**Exercise objective**: Copy out every line of the data that has the word "side" somewhere in it.

****************************************

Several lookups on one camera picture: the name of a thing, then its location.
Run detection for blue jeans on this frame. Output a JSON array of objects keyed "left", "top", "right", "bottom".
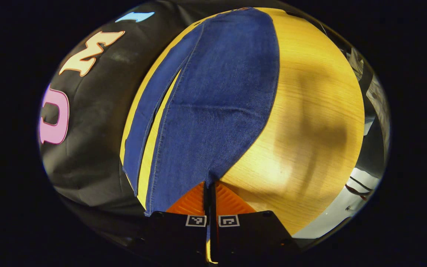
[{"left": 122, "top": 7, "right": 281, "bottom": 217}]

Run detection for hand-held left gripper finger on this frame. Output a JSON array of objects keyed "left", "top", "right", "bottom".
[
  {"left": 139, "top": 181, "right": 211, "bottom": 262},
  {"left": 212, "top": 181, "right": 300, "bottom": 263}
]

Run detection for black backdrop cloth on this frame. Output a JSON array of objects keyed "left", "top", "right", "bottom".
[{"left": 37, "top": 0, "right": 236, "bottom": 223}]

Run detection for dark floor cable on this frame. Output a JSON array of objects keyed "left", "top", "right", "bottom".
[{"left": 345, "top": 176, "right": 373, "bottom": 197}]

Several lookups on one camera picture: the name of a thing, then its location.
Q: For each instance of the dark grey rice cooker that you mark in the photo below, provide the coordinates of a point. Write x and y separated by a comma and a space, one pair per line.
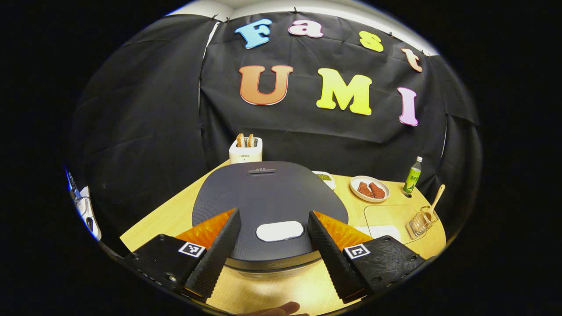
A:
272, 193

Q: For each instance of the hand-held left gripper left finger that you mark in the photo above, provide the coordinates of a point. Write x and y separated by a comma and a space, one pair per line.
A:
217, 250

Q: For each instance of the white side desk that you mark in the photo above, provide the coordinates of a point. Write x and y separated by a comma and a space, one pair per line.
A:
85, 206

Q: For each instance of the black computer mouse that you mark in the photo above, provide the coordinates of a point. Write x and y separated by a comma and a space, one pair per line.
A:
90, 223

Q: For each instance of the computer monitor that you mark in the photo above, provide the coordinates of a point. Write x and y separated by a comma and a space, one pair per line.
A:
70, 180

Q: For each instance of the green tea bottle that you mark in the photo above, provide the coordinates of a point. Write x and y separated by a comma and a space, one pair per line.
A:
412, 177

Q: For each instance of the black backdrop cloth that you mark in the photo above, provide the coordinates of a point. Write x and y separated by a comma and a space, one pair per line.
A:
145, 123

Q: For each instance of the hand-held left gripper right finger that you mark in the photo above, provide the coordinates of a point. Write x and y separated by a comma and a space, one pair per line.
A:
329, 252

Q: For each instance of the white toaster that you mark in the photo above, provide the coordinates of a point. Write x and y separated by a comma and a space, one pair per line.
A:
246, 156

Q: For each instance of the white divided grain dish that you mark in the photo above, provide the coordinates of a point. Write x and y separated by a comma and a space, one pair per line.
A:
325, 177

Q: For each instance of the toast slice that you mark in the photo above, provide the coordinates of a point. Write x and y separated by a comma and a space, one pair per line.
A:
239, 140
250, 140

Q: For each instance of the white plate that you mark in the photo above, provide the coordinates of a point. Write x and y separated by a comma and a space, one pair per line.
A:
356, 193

****************************************

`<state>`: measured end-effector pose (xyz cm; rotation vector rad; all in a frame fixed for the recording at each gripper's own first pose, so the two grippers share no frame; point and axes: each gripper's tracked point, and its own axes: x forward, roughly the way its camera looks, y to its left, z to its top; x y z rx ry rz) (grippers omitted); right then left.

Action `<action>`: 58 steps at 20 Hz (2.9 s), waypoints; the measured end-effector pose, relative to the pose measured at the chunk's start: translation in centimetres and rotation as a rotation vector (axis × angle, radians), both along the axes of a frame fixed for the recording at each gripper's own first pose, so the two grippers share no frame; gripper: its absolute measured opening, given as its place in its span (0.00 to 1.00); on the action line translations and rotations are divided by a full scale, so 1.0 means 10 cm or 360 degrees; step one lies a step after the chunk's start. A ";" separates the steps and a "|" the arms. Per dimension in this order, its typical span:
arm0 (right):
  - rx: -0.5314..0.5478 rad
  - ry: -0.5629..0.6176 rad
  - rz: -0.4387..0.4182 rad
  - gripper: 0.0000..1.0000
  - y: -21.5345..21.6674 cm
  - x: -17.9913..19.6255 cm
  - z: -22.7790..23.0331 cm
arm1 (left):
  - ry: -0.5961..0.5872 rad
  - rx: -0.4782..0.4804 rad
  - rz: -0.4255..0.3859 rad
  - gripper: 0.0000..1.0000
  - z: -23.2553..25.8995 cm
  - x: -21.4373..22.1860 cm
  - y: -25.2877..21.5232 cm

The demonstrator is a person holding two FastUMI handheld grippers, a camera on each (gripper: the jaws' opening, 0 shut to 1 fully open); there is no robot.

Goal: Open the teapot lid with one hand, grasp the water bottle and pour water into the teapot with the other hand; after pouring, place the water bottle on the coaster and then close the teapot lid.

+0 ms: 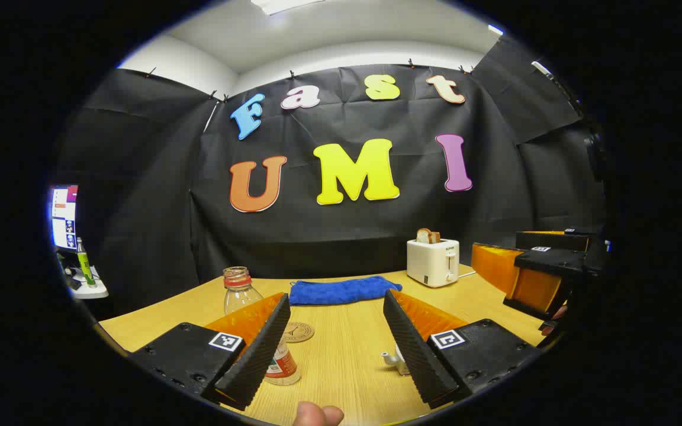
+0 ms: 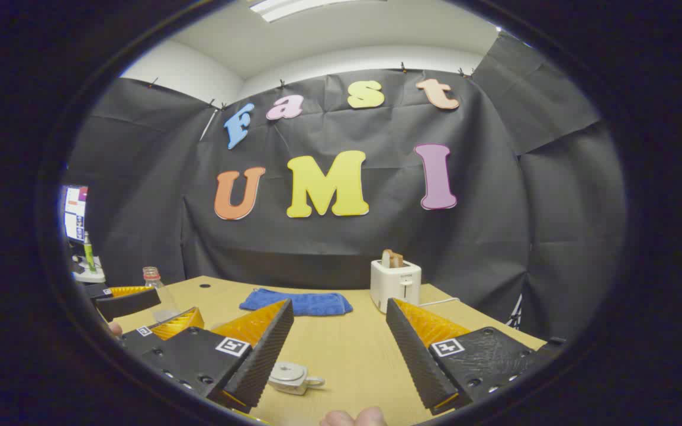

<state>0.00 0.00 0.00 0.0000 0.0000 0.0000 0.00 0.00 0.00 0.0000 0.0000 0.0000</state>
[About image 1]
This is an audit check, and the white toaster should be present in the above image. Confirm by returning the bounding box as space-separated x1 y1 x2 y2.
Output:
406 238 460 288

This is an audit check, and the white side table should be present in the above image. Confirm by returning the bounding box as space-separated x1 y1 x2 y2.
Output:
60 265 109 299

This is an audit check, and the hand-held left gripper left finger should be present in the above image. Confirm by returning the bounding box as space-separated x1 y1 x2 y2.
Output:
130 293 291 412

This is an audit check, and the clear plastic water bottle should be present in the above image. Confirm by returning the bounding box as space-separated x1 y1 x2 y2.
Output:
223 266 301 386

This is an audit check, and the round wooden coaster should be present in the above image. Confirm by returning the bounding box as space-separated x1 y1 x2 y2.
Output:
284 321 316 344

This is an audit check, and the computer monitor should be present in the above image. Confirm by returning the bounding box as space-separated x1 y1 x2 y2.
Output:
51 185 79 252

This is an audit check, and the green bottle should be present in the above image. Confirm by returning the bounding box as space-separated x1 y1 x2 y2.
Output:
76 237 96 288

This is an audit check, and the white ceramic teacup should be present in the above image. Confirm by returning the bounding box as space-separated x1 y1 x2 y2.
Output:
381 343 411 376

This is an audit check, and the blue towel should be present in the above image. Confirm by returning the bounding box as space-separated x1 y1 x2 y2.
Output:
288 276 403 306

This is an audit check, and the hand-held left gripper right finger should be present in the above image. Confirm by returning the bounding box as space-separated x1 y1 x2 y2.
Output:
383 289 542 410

****************************************

**Result for this exercise**:
Q: For each instance of the white side desk that you mark in the photo above, provide the coordinates of a point. Write x and y separated by a comma and a space, one pair per line.
This is an audit check, and the white side table should be present in the above image. Confirm by returning the bounding box as space-separated x1 y1 x2 y2.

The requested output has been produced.